Articles - Making the most of upcoming auto enrolment changes

For the gardeners and plant lovers amongst us, we can all remember growing our first plant. Getting a nice plant pot, setting the soil and paying attention to the plant over time as it tries to grow. My first plant grew well, but perhaps not as big as it could have been – perhaps I didn’t give it enough sunlight or perhaps I should have watered it more? In September 2023 the Pensions (Extension of Automatic Enrolment) Act 2023 received royal assent, which gives the government the power to make a few notable changes to auto-enrolment

 By Mark Stansfield, DC Consultant at Hymans Robertson

 Reducing the entry age criteria for jobholders from 22 to 18; and

 Removing the lower earnings limit on contributions.

 Whilst these changes may seem minor, they can have a significant impact on the size of a person's pension pot at retirement. For members that are impacted by both changes, our modelling1 suggests a higher projected pension pot on retirement of 52% for an 18 year old today based on an average salary of £25k2. For a 40 year old who is only impacted by the second change, our modelling suggests a higher projected pension pot on retirement of 8% based on an average salary of £40k3. Individual circumstances will change how much of an impact this may have on each individual, but the changes are a step in the right direction. Bringing us back to my gardening analogy, members who are auto-enrolled from a younger age will have more time invested in markets to get investment returns (sunlight), and all auto-enrolled members will have more contributions going into their pension pot with the removal of the lower earnings limited (water). These changes will collectively help their pension pots grow and bloom into better projected retirement outcomes.

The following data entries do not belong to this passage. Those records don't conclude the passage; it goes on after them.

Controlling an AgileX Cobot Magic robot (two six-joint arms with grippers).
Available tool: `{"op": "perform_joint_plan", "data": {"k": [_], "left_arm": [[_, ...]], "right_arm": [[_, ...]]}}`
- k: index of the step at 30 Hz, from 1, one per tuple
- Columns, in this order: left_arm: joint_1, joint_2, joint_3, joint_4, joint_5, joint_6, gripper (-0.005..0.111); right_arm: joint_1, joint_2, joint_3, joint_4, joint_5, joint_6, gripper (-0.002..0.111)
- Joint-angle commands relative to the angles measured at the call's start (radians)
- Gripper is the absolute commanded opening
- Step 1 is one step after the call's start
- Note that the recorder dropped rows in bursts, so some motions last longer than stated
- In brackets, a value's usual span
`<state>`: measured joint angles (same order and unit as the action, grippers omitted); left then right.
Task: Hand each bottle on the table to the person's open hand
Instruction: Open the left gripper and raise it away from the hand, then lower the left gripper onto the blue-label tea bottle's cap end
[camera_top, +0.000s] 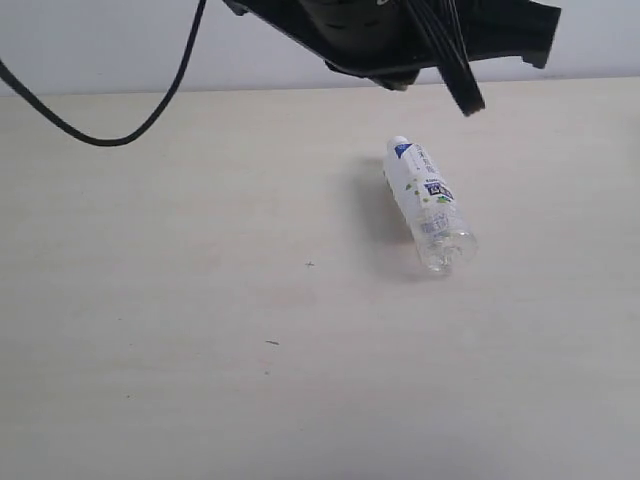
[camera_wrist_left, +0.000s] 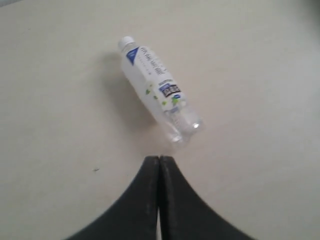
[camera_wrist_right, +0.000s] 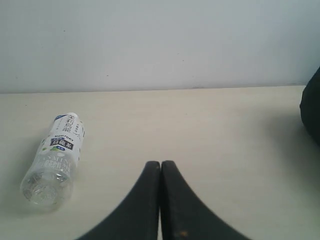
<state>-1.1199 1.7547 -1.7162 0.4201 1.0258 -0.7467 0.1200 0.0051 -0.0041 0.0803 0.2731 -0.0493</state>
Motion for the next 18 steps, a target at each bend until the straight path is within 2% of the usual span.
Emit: {"op": "perform_joint_plan", "data": {"k": [1, 4, 9, 18], "left_arm": [[0.019, -0.048, 0.095, -0.058, -0.224, 0.028, 0.000], [0.054, -0.063, 0.130, -0.188, -0.299, 0.101, 0.000], [0.117, -0.069, 0.179, -0.335, -0.314, 0.221, 0.000], [0.181, -0.069, 0.269, -0.353, -0.347, 0.250, 0.000]], "right_arm": [[-0.005, -0.005, 0.004, -0.002, -0.005, -0.001, 0.000], [-0.005, -0.005, 0.004, -0.002, -0.005, -0.001, 0.000], [-0.005, -0.005, 0.004, -0.002, -0.005, -0.001, 0.000], [-0.005, -0.005, 0.004, -0.002, -0.005, -0.001, 0.000]]}}
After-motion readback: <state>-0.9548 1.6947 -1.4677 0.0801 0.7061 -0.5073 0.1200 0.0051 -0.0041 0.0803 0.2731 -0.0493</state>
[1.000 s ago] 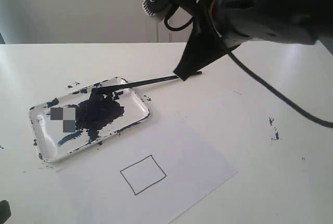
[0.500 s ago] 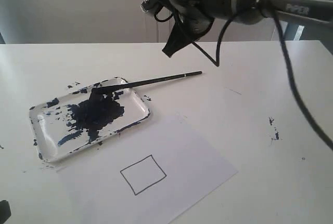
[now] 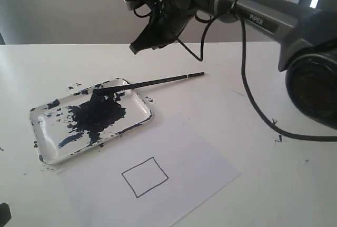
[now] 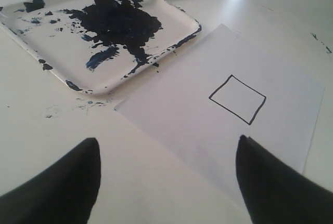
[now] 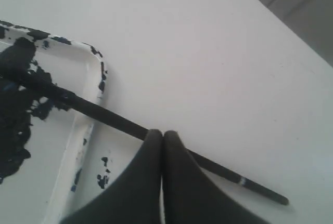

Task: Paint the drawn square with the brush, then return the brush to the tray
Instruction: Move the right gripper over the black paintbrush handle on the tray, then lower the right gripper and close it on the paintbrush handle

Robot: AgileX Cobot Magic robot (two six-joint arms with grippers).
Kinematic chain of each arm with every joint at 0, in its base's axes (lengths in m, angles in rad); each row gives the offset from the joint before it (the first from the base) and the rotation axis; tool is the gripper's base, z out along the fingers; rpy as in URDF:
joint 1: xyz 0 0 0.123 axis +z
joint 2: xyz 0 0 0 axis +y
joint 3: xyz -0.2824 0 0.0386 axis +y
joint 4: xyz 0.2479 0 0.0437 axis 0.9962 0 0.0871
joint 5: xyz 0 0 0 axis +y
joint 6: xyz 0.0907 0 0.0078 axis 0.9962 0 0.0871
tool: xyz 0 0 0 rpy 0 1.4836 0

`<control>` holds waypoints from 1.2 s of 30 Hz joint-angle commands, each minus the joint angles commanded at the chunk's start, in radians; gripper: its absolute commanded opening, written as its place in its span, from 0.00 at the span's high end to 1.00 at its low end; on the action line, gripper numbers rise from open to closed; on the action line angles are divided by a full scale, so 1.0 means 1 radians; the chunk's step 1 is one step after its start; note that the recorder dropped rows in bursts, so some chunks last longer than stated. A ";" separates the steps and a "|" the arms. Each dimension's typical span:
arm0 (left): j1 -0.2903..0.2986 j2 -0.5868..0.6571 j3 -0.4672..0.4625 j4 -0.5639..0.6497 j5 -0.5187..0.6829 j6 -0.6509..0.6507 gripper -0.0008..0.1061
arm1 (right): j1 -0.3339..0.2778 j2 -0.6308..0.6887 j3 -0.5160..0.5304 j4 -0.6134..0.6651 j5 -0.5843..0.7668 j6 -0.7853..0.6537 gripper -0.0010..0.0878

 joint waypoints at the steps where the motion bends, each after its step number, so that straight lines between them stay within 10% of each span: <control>1: 0.000 0.000 0.000 0.000 0.000 0.000 0.29 | 0.000 0.017 -0.016 0.000 0.020 0.000 0.99; 15: 0.000 0.000 0.000 0.000 0.000 0.000 0.29 | 0.002 0.079 -0.049 0.086 0.023 -0.003 0.95; 24: 0.000 0.000 0.000 0.000 0.000 0.000 0.29 | 0.039 0.084 -0.049 0.057 0.047 -0.083 0.33; 36: 0.000 0.000 0.000 0.000 0.000 0.000 0.29 | 0.066 0.110 -0.049 -0.009 0.001 0.004 0.44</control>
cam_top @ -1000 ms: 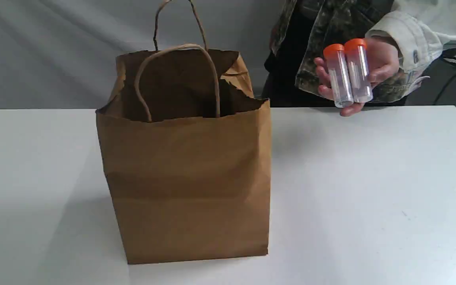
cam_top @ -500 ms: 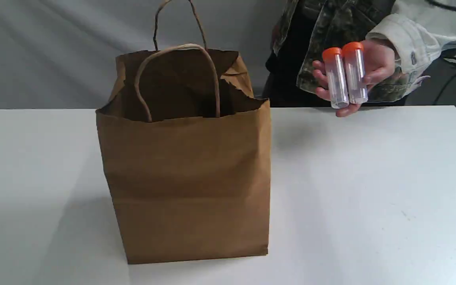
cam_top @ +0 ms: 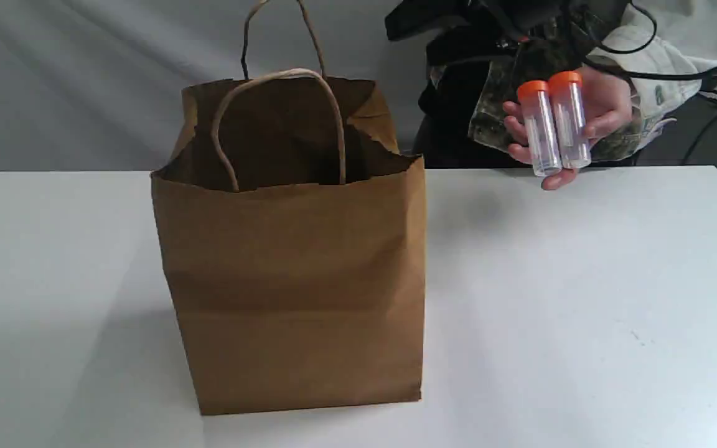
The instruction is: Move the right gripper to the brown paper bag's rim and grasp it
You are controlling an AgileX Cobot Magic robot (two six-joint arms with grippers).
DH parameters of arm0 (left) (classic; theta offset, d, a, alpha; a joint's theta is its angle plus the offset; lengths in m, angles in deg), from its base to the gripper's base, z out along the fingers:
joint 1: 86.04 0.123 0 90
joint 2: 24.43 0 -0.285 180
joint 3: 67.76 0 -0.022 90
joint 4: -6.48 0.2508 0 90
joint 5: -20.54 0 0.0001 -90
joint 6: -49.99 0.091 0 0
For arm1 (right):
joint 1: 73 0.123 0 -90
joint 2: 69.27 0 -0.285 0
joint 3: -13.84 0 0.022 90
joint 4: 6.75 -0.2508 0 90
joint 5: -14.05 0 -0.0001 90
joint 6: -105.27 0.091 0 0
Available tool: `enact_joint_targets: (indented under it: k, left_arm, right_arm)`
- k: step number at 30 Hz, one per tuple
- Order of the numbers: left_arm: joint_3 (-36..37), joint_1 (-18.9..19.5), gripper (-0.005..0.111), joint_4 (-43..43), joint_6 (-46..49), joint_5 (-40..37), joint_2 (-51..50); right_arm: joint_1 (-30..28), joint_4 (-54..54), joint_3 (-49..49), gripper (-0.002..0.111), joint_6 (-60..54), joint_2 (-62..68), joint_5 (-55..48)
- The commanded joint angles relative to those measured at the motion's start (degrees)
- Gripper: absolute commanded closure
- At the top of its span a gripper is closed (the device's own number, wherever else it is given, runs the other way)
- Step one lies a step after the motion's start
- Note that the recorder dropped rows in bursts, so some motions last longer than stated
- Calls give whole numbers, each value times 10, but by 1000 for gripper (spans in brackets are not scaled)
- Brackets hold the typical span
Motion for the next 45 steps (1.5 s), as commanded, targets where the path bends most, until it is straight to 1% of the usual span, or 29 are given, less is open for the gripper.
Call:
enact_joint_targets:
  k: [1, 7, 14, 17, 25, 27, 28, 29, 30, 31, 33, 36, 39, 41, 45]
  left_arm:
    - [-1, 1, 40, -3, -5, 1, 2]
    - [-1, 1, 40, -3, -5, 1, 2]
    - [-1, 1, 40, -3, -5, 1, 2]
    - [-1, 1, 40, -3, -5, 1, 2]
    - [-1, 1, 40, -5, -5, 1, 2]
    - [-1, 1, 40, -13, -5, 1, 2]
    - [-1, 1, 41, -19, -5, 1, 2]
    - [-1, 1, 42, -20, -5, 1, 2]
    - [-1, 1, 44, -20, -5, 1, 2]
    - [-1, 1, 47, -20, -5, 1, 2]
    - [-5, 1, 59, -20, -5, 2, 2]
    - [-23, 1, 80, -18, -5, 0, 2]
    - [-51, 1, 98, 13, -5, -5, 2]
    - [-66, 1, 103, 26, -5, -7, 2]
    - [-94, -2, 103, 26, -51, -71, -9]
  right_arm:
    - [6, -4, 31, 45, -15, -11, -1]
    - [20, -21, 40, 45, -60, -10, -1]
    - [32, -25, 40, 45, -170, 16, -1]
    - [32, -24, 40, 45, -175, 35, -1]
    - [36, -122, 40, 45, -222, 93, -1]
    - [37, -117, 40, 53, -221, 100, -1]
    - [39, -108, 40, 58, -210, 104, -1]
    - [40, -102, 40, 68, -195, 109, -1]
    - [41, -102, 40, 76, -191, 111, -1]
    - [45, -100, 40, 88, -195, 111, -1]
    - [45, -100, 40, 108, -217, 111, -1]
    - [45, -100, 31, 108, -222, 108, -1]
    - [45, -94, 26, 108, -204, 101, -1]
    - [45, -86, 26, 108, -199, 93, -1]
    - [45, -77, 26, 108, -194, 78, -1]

 With change comes additional challenges and opportunities for Employers, Trustees and Governance Committees. These changes won’t come into force for a while, as the Department of Work and Pensions will be conducting a consultation which will be open to the vast majority of UK employers to respond to. This gives time for Employers, Trustees and Governance Committees to consider both the proposed changes, but also if they can take further actions to drive even more positive impact on their members and employees. I have listed below three rhetorical questions that Employers, Trustees, and Governance Committees should consider ahead of these changes.

 What are the associated costs of these changes? Both changes will likely have a cost impact for the majority of UK employers, which will vary depending on the employer, and these can largely be estimated at this stage. There will also be a cost for Impacted employees as they will be required to contribute more into their pension and this could be significant to those individuals who are struggling the most in a cost-of-living economic climate.

 Is your current auto-enrolment structure fair for all of your employees? With the upcoming changes to auto-enrolment, this may be an opportunity to make your auto-enrolment structure more equitable, such as considering whether you should use contractual enrolment to pick up employees outside of the enrolment definition (such as part-timers or under 18s)

 Can your auto-enrolment process be more effective? Processes for auto-enrolment were set up without any prior experience of how they would work in practice; as auto-enrolment systems will need to be updated for the change now is a good time to review the process to make it more efficient and streamlined.

 Trustees / Governance Committees:
 What is the impact of additional younger employees being re-enrolled into your scheme? Trustees and Governance committees should liaise with the employer to determine whether the impending changes will introduce many newer, younger members into the scheme. For Trustee boards, administration costs could increase and for both Trustee boards and Governance Committees, additional members could provide a strain on administrator capacity. Enrolling a large number of younger employees may also amplify the issue of a large number of small pots in schemes and Trustee boards should consider how to address this.

 How will your members fare with the removal of the lower earnings limit on contributions? Whilst the changes will have an impact on projected retirement outcomes, this will also come at a cost to members. Trustees and Governance committees should engage with members to communicate the benefits and monitor the level of opt-outs of the scheme as a result of the changes.

 Is now a great opportunity to review communication strategy? Auto-enrolled members are typically less engaged than their main scheme counterparts; is now a good opportunity to review communications strategy and consider ways to engage specifically with your auto-enrolled membership?

 Whilst these changes will take time, it's a great opportunity for employers, trustees and governance comittees to review the impact of auto-enrolment and consider any changes that can overall have a positive impact on members and employees. I’d be happy to have a conversation on how we are supporting both trustee and corporate clients on these changes.


 1For modelling purposes, we have completed 5,000 projections based on our model of future market performance as of October 2023. All figures listed throughout are the median projection. Modelled members follow a typical lifestyle strategy, investing in 100% in global equities up to 10 years to retirement, transition to 100% diversified growth fund at 5 years to retirement and transitioning to an at-retirement allocation of 75% diversified growth fund and 25% cash. Members are assumed to retire at age 68.

 2Assumptions for the 18 year old modelled include: starting salary of £25,000, no starting fund size, salary increase rate of 3% p.a. and a contribution rate of 8%.

 3Assumptions for the 40 year old modelled include: starting salary of £50,000, starting fund size of £40,000, salary increase rate of 3% p.a. and a contribution rate of 8%.